#### Available data ####

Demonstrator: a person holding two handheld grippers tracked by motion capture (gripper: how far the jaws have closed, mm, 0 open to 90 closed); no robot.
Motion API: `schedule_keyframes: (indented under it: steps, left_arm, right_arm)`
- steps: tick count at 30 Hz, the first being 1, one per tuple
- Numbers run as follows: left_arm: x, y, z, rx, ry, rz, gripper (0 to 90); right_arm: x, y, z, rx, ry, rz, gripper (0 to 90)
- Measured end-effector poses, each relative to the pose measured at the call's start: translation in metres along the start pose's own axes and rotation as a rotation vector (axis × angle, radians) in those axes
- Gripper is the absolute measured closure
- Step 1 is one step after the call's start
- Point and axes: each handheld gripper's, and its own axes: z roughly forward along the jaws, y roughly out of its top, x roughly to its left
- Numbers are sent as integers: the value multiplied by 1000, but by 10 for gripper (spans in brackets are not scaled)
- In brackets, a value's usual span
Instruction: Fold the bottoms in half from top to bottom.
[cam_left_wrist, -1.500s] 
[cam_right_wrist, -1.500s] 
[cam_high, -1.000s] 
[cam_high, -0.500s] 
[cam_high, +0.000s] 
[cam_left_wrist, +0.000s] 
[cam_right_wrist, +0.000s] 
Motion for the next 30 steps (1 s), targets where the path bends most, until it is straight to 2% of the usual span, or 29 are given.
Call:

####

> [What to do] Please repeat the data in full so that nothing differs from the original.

> [Expected output]
Demonstrator: a person holding two handheld grippers tracked by motion capture (gripper: how far the jaws have closed, mm, 0 open to 90 closed); no robot.
Motion API: `schedule_keyframes: (indented under it: steps, left_arm, right_arm)`
- steps: tick count at 30 Hz, the first being 1, one per tuple
- Numbers run as follows: left_arm: x, y, z, rx, ry, rz, gripper (0 to 90); right_arm: x, y, z, rx, ry, rz, gripper (0 to 90)
- Measured end-effector poses, each relative to the pose measured at the call's start: translation in metres along the start pose's own axes and rotation as a rotation vector (axis × angle, radians) in those axes
- Gripper is the absolute measured closure
- Step 1 is one step after the call's start
- Point and axes: each handheld gripper's, and its own axes: z roughly forward along the jaws, y roughly out of its top, x roughly to its left
- Numbers are sent as integers: the value multiplied by 1000, but by 10 for gripper (spans in brackets are not scaled)
- In brackets, a value's usual span
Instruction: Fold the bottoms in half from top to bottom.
[cam_left_wrist, -1.500s] 
[cam_right_wrist, -1.500s] 
[cam_high, -1.000s] 
[cam_high, -0.500s] 
[cam_high, +0.000s] 
[cam_left_wrist, +0.000s] 
[cam_right_wrist, +0.000s] 
Motion for the next 30 steps (1 s), targets where the path bends most, until it is straight to 2% of the usual span, or 29 are given.
Call:

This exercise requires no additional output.